== Record set
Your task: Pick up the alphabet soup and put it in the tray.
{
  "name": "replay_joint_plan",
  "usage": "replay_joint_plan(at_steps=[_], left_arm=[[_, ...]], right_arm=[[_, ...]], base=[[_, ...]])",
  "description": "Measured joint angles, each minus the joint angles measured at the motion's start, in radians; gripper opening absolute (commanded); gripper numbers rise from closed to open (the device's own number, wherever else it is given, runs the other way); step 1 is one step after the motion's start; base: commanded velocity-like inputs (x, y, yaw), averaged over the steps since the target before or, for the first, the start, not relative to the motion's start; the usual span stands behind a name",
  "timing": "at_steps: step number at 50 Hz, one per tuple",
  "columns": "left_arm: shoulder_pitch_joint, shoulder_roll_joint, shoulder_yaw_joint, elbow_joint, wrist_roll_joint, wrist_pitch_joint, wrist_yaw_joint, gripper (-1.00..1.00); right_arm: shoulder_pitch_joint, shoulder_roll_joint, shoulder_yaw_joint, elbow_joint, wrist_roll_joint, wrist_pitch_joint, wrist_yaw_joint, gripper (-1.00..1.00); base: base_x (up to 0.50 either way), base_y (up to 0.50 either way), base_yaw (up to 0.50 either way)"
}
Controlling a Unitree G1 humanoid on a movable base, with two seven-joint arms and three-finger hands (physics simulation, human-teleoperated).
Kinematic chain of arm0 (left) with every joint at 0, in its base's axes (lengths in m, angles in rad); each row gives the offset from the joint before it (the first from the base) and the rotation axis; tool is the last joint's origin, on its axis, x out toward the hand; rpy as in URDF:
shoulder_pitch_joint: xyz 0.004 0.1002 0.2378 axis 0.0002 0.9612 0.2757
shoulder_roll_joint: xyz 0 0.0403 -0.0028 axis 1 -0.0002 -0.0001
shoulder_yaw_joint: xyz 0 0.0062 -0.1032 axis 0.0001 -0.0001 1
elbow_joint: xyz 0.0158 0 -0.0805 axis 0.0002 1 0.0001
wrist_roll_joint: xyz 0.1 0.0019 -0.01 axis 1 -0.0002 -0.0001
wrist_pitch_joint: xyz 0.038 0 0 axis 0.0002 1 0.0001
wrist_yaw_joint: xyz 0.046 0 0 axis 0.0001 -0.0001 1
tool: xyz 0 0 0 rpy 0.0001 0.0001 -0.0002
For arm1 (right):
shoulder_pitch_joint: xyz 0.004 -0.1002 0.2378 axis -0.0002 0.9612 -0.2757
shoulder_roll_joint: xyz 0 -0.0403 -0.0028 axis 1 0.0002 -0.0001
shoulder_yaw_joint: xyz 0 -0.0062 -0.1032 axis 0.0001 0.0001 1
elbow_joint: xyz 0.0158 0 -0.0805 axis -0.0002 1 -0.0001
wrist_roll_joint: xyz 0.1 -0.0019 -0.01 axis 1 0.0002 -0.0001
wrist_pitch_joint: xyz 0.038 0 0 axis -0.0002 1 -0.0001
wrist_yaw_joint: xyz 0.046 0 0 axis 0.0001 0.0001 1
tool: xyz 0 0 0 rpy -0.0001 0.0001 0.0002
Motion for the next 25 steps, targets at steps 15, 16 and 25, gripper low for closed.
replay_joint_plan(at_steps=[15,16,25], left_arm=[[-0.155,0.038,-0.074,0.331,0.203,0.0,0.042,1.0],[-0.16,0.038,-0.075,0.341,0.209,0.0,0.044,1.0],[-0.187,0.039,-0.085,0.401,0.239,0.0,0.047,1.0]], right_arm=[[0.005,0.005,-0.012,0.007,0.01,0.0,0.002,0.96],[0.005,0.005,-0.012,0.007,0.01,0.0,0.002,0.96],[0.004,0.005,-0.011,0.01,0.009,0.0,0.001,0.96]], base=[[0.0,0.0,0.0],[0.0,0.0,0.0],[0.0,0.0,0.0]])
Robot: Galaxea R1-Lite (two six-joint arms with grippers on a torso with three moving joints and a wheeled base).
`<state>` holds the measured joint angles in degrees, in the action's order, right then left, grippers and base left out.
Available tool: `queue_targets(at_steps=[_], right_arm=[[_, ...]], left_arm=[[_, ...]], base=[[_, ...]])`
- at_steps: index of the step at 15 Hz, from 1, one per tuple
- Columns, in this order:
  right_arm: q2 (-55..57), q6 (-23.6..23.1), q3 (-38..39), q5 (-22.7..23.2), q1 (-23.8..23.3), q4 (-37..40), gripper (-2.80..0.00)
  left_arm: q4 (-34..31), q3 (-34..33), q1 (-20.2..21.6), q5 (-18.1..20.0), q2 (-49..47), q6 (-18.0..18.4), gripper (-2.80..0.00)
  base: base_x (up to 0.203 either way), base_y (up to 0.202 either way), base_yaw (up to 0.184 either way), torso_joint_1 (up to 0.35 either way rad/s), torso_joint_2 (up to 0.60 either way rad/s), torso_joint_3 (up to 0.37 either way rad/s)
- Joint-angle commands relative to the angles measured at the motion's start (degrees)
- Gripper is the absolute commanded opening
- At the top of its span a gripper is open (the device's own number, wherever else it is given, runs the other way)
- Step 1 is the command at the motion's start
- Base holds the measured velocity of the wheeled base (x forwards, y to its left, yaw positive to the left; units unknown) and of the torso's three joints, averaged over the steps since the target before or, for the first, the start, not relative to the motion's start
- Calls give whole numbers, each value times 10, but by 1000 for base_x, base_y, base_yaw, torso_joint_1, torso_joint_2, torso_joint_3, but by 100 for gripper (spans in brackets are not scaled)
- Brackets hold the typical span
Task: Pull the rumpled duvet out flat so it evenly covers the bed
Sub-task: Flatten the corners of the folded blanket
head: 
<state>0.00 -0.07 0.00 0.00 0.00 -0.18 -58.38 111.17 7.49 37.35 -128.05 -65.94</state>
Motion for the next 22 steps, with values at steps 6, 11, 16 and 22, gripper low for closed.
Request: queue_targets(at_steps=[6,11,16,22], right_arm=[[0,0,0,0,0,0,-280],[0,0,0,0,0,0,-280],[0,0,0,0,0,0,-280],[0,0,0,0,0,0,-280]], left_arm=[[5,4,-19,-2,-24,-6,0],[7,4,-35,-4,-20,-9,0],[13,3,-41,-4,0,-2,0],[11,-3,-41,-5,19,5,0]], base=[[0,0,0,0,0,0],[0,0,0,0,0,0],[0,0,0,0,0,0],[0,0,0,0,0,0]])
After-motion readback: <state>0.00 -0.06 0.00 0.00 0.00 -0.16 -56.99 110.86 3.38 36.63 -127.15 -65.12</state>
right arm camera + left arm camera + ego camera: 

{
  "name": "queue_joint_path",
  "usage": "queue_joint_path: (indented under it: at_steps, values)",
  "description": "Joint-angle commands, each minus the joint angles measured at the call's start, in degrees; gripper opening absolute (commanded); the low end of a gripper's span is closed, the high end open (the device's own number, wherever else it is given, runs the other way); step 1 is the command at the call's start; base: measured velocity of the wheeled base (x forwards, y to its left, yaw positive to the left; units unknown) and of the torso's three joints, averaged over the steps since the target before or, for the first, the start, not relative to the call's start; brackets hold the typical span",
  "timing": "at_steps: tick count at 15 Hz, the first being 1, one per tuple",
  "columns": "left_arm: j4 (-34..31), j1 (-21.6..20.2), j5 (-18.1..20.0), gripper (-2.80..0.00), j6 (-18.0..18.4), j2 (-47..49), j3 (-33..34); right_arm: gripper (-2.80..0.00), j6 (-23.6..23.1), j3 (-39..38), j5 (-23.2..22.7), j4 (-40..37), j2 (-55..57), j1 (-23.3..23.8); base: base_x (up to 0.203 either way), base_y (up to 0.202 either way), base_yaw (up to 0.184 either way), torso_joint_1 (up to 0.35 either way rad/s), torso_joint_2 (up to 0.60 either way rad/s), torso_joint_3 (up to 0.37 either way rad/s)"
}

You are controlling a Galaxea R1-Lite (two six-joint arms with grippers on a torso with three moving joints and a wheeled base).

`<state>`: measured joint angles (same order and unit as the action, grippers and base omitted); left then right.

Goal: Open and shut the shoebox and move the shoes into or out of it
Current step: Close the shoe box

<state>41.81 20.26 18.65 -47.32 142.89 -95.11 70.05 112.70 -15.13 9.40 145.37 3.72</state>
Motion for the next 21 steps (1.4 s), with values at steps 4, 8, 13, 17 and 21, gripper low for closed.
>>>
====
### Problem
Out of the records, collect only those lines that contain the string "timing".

### Exercise answer
  "timing": "at_steps: step number at 50 Hz, one per tuple",
  "timing": "at_steps: tick count at 15 Hz, the first being 1, one per tuple",

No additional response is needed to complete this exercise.